Oridonin combined with cisplatin synergistically induces apoptosis by activating the NOXA-BCL2 axis in esophageal squamous cell carcinoma

Abstract

Esophageal cancer, a malignant neoplasm originating from the epithelial cells of the esophagus, predominantly manifests as esophageal squamous cell carcinoma (ESCC) in approximately 90% of cases in China. Cisplatin-based chemotherapy regimens remain the first-line therapeutic option for ESCC, however, the five-year overall survival rate of patients is disappointingly low. Oridonin, a bioactive diterpenoid extracted from the traditional Chinese medicine herb Donglingcao, has demonstrated inhibitory effects against various malignancies. Currently, research on the combination of oridonin and cisplatin for the treatment of ESCC is limited. This study aims to elucidate the potential synergistic anti-cancer effects of oridonin in combination with cisplatin on ESCC, along with the underlying synergistic molecular mechanisms. In vitro experiments revealed that the combination of oridonin and cisplatin could synergistically inhibit ESCC cell proliferation, migration, invasion.
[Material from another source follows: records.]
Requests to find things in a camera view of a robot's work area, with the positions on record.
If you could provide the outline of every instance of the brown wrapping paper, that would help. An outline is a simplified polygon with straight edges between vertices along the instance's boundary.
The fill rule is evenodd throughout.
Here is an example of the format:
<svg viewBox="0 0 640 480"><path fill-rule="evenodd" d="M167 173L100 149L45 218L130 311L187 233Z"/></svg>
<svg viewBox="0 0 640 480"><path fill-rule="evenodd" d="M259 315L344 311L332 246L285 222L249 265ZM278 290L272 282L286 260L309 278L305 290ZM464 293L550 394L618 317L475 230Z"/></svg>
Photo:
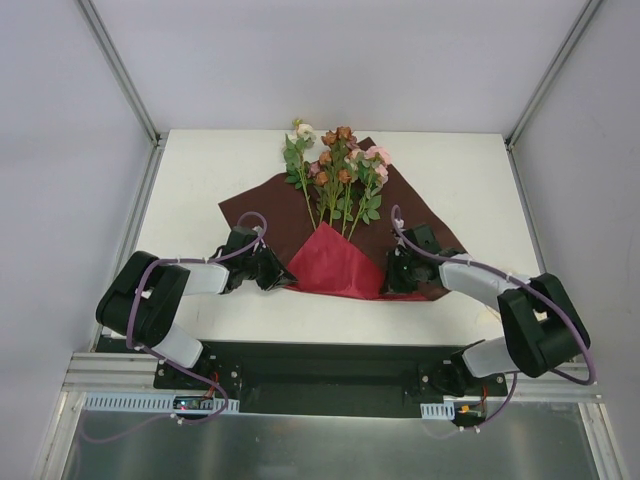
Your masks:
<svg viewBox="0 0 640 480"><path fill-rule="evenodd" d="M375 144L367 138L359 145L366 150ZM372 221L370 225L360 221L351 237L351 243L384 272L387 267L387 252L395 248L397 243L391 225L391 208L397 204L402 209L405 228L426 223L433 229L443 248L464 251L453 232L431 211L400 172L393 165L388 170L389 180L382 189L382 205L378 209L380 220ZM289 264L314 231L303 194L284 182L286 176L286 173L278 174L262 185L219 204L229 226L236 225L240 216L247 211L260 212L268 222L265 242L284 265ZM333 226L340 232L342 222L334 221ZM436 300L448 293L448 290L422 285L420 293L427 300Z"/></svg>

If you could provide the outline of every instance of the black mounting plate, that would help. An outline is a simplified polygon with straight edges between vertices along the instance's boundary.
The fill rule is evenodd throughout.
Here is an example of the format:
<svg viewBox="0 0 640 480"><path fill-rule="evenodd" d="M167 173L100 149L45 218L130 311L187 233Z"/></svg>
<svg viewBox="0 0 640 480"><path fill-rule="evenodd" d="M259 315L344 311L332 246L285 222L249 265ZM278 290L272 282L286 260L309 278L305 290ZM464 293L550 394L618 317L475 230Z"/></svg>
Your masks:
<svg viewBox="0 0 640 480"><path fill-rule="evenodd" d="M421 403L441 403L442 394L428 384L429 372L463 348L203 343L215 355L220 385L240 400L241 412L387 418L419 418ZM465 395L480 397L483 385L490 396L507 394L504 376L493 375ZM166 364L158 365L153 386L209 388Z"/></svg>

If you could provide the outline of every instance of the white wall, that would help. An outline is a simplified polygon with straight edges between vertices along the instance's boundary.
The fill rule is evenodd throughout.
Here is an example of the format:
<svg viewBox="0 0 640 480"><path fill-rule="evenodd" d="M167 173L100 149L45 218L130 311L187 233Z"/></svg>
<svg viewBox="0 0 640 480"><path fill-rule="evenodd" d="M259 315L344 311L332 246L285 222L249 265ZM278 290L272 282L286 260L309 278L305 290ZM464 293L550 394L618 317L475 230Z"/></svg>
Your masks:
<svg viewBox="0 0 640 480"><path fill-rule="evenodd" d="M640 478L640 3L605 2L516 148L547 266L593 339Z"/></svg>
<svg viewBox="0 0 640 480"><path fill-rule="evenodd" d="M585 0L96 0L159 129L509 133Z"/></svg>
<svg viewBox="0 0 640 480"><path fill-rule="evenodd" d="M149 147L74 2L2 2L0 45L0 478L22 480Z"/></svg>

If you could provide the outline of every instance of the flower stem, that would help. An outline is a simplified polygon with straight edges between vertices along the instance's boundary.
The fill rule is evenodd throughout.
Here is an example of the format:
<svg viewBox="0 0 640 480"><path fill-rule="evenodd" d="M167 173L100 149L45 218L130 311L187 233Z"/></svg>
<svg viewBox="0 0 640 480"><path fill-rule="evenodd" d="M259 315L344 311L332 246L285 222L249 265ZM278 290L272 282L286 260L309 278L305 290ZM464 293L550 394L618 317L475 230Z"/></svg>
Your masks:
<svg viewBox="0 0 640 480"><path fill-rule="evenodd" d="M313 213L311 212L311 205L309 204L309 194L307 193L307 172L304 171L304 154L302 152L298 152L298 155L300 156L300 168L298 169L298 173L300 174L300 183L302 184L304 199L307 202L307 211L309 212L309 217L311 218L311 224L313 225L313 229L316 230L318 227L316 226L316 221L313 218Z"/></svg>
<svg viewBox="0 0 640 480"><path fill-rule="evenodd" d="M351 240L351 235L353 235L353 230L356 228L356 224L360 217L362 217L362 213L364 212L364 206L367 204L367 192L371 191L371 181L373 180L373 175L369 175L369 179L367 181L367 188L364 190L364 195L360 199L360 207L358 208L358 214L356 218L353 219L353 225L351 225L351 231L349 232L349 238L347 240Z"/></svg>
<svg viewBox="0 0 640 480"><path fill-rule="evenodd" d="M338 189L336 188L336 175L335 172L333 171L334 169L331 169L331 173L329 175L329 226L331 226L331 224L333 223L333 212L336 209L336 201L337 201L337 195L336 192L338 191Z"/></svg>
<svg viewBox="0 0 640 480"><path fill-rule="evenodd" d="M351 200L351 184L347 184L346 192L344 194L344 212L342 213L342 233L344 237L344 230L347 228L347 213L350 212L349 201Z"/></svg>

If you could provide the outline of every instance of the artificial flower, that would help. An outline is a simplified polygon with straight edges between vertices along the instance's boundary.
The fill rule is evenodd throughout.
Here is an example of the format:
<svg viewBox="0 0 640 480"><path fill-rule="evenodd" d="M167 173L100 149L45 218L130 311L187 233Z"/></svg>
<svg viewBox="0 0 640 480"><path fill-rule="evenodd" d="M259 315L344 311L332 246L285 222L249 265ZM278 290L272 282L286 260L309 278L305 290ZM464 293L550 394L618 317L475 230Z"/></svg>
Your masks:
<svg viewBox="0 0 640 480"><path fill-rule="evenodd" d="M320 163L313 162L309 166L309 173L307 174L309 177L315 177L318 173L320 173Z"/></svg>
<svg viewBox="0 0 640 480"><path fill-rule="evenodd" d="M311 145L307 148L311 147L316 141L316 133L313 131L313 127L308 123L300 123L296 126L296 135L299 138L303 138L304 141L309 141Z"/></svg>
<svg viewBox="0 0 640 480"><path fill-rule="evenodd" d="M380 175L381 177L388 177L389 176L389 172L387 170L387 167L385 167L382 164L378 165L378 168L376 168L376 173L378 175Z"/></svg>
<svg viewBox="0 0 640 480"><path fill-rule="evenodd" d="M329 181L329 175L327 175L327 172L320 172L316 175L316 178L313 180L313 183L315 183L319 187L324 187L328 181Z"/></svg>
<svg viewBox="0 0 640 480"><path fill-rule="evenodd" d="M331 152L329 150L322 152L318 158L318 162L320 162L320 165L323 167L329 165L331 163Z"/></svg>
<svg viewBox="0 0 640 480"><path fill-rule="evenodd" d="M354 148L353 150L351 150L351 151L349 152L349 154L347 155L347 157L349 158L349 160L355 160L355 159L356 159L356 157L357 157L358 155L360 155L361 153L363 153L363 152L362 152L362 150L360 150L359 148Z"/></svg>
<svg viewBox="0 0 640 480"><path fill-rule="evenodd" d="M338 135L335 132L329 130L325 136L322 137L322 143L327 147L332 146L338 140Z"/></svg>
<svg viewBox="0 0 640 480"><path fill-rule="evenodd" d="M380 160L382 160L382 163L385 167L391 165L391 155L384 147L371 147L364 154L365 158L367 159L372 159L376 155L380 156Z"/></svg>
<svg viewBox="0 0 640 480"><path fill-rule="evenodd" d="M349 175L349 171L346 168L343 168L342 170L340 170L338 172L338 179L340 180L340 182L342 183L350 183L351 182L351 175Z"/></svg>
<svg viewBox="0 0 640 480"><path fill-rule="evenodd" d="M349 141L351 139L351 127L338 127L336 133L342 140Z"/></svg>
<svg viewBox="0 0 640 480"><path fill-rule="evenodd" d="M351 135L351 138L347 141L347 148L349 150L360 150L358 146L358 139Z"/></svg>
The synergistic effect also induced cell cycle arrest and promoted apoptosis via the mitochondrial pathway by augmenting NOXA transcriptional activity and activating the NOXA-BCL2 axis. In vivo experiments corroborated these findings, showing a marked reduction in the growth of subcutaneous xenograft tumors in mice treated with the combination, without exacerbating the cisplatin-associated side effects such as weight loss or hepatic and renal toxicity. In conclusion, the combination of oridonin and cisplatin can synergistically inhibit the development of ESCC through the activation of the NOXA-BCL2 axis signaling pathway. This treatment is both safe and effective, presenting a promising prospect for combined therapeutic application in ESCC management.